Ease in decline of total employment
MOM’s report also noted an ease in the decline in total employment from a 7,300 contraction in Q2 2017 to 2,300 contraction in Q3 2017.
At the same time, the decline in total employment (excluding Foreign Domestic Workers (FDW)) has been easing since the beginning of the year. It was found to contract by a smaller extent (-4,100) than the previous two quarters (1Q 2017: -9,400, 2Q 2017: -7,900).
MOM noted that the decline continued to be due mainly to the decrease in Work Permit Holders in marine and construction. In contrast, employment growth occurred in sectors including community, social and personal services, accommodation, financial services and professional services.
Job vacancies remained the same
In Q3 2017, there were 49,000 seasonally adjusted job vacancies (among private sector establishments with at least 25 employees and the public sector), same as the previous quarter.
In Q3 2017, 48% of the vacancies were for PMETs, followed by clerical, sales & service workers (27%) and production & transport operators, cleaners & labourers (24%).
The seasonally adjusted ratio of job vacancies to unemployed persons was 87 vacancies per 100 unemployed persons in Q3, an improvement from 85 in Q2 2017, continuing the uptrend observed this year (81 in Q1). Nevertheless, there were still more unemployed persons than job vacancies in September 2017.
Turnover rates remained unchanged while resignation rate rose
In the third quarter of 2017, the seasonally adjusted recruitment rate (2.1%) held steady while resignation rate rose back to the levels held prior to the brief decline in the second quarter of 2017 (1.8% in Q3, 1.7% in Q2, and 1.8% in Q1).
Notable increases were seen in manufacturing (especially electronics) and administrative and support services, while declines were more pronounced in food & beverage services and professional services.
Slightly shorter hours worked
There was a dip in the average total weekly paid hours worked per employee from 45.2 hours in Q2 2017 to 45.1 hours in Q3 2017, while paid overtime hours held steady at 3.0 hours.
Compared to a year ago, both the hours worked and overtime hours remained lower – in Q3 2016, total hours worked and overtime hours stood at 45.6 and 3.3 respectively.
Commenting on the report findings, Mayank Parekh, CEO, Institute for Human Resource Professionals (IHRP), said: “While it is encouraging to see the labour market improving, it is too early to say what the impact will be on long-term unemployment rates as companies are still cautious when it comes to hiring.”
Parekh noted that the increasingly short-term contracts and on-demand workforce is changing the nature of the job market while digital transformation and increasing use of technology is impacting skillsets.

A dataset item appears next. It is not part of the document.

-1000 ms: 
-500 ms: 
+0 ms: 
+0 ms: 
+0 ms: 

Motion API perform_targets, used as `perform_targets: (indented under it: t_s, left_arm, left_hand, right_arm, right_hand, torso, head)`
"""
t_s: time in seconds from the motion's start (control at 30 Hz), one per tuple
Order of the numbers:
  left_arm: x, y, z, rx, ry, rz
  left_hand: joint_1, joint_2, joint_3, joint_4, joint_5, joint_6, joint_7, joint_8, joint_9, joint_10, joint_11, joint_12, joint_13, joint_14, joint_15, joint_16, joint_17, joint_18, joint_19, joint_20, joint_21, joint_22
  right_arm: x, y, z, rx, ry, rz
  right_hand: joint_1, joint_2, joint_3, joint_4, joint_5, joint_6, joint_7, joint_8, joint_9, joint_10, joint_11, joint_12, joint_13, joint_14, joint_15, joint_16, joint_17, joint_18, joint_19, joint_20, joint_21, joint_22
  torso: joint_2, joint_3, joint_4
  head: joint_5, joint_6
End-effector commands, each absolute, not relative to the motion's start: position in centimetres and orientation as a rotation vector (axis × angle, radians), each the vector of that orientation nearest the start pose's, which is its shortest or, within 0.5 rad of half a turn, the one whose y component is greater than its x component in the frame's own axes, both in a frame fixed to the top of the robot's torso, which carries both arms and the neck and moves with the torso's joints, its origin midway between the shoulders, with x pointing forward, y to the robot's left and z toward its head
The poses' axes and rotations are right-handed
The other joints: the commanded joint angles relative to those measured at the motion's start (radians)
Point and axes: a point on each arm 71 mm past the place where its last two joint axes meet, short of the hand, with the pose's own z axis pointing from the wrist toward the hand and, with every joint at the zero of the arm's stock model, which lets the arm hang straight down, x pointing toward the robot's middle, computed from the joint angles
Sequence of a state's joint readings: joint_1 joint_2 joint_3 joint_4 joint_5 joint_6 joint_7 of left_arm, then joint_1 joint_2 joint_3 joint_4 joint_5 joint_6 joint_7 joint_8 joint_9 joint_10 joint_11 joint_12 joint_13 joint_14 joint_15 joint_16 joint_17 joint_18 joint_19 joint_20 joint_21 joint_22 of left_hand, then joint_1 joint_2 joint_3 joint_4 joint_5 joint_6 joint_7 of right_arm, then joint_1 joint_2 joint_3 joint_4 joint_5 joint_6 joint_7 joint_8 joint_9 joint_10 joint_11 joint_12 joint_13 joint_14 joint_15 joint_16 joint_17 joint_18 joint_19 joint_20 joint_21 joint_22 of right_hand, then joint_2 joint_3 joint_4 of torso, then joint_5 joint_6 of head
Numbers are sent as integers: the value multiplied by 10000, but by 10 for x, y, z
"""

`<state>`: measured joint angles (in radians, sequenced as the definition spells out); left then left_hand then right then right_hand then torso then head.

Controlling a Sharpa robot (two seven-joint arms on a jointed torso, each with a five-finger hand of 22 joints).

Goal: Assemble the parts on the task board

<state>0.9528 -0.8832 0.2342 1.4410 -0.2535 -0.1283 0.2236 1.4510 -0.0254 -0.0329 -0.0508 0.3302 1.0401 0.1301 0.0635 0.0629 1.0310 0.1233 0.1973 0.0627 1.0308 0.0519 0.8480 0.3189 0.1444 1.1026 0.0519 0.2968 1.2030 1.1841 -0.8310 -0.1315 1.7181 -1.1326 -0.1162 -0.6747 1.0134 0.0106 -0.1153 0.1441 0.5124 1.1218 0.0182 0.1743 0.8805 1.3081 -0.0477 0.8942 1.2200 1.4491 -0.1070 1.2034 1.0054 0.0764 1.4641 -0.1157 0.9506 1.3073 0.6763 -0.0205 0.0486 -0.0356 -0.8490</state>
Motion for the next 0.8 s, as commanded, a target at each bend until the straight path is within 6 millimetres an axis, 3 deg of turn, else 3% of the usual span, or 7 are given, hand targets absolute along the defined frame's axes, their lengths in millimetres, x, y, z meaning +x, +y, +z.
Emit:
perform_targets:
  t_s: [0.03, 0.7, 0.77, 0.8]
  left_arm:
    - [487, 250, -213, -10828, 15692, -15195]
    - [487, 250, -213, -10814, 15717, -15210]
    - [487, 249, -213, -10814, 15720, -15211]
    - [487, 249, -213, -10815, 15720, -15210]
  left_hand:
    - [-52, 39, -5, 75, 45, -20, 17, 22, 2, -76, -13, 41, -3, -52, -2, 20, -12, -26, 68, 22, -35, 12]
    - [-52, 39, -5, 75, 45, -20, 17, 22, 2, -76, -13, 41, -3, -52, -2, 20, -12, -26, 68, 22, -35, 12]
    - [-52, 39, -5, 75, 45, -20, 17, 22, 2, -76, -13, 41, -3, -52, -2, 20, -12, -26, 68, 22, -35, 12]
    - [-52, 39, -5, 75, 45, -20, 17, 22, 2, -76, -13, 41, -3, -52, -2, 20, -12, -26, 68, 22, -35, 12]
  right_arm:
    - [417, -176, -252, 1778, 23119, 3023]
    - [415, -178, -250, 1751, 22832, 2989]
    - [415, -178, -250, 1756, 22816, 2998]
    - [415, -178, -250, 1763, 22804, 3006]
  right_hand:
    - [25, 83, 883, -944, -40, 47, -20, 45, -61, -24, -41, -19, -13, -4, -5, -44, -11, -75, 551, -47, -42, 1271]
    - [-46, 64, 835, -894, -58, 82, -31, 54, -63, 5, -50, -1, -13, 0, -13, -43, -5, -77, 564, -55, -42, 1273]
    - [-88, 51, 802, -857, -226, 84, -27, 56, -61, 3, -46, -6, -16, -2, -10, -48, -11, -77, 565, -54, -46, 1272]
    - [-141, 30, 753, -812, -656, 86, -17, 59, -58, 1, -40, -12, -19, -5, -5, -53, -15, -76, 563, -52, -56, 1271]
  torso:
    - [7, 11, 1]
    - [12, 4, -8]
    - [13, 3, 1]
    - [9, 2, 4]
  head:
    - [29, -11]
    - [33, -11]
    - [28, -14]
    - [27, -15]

“Companies will be looking to their HR departments to navigate through these challenges. In this environment, companies are looking for candidates that fit well in the work culture, are flexible, adaptable and possess a great learning attitude,” he added.
Looking towards 2018, Philippe Martinez, regional managing director, Asia & country manager, Adecco Personnel (Singapore), said: “We anticipate a relatively rosier outlook in terms of overall employment. The services sector looks set to be a key contributor of this growth. We have identified pockets of growth in segments of the services sector, particularly in financial and insurance services (growth of 6.6%*) and iInformation and communications (growth of 3.2%*).”
Martinez further noted that creation of roles such as mobile developers (Payments) and in cybersecurity has multiplied as Singapore moves towards establishing itself as a financial technology (FinTech) hub regionally.
“As the labour market adjusts, in line with the positive shift in the economy, hiring is set to increase but this will be uneven across sectors. Moreover, wage growth will be low or modest at best given that there is still some slack in the labour force. Given this, we observe rising interest for flexible workforce among some companies through contract, temporary and even on-demand roles to meet business needs,” he added.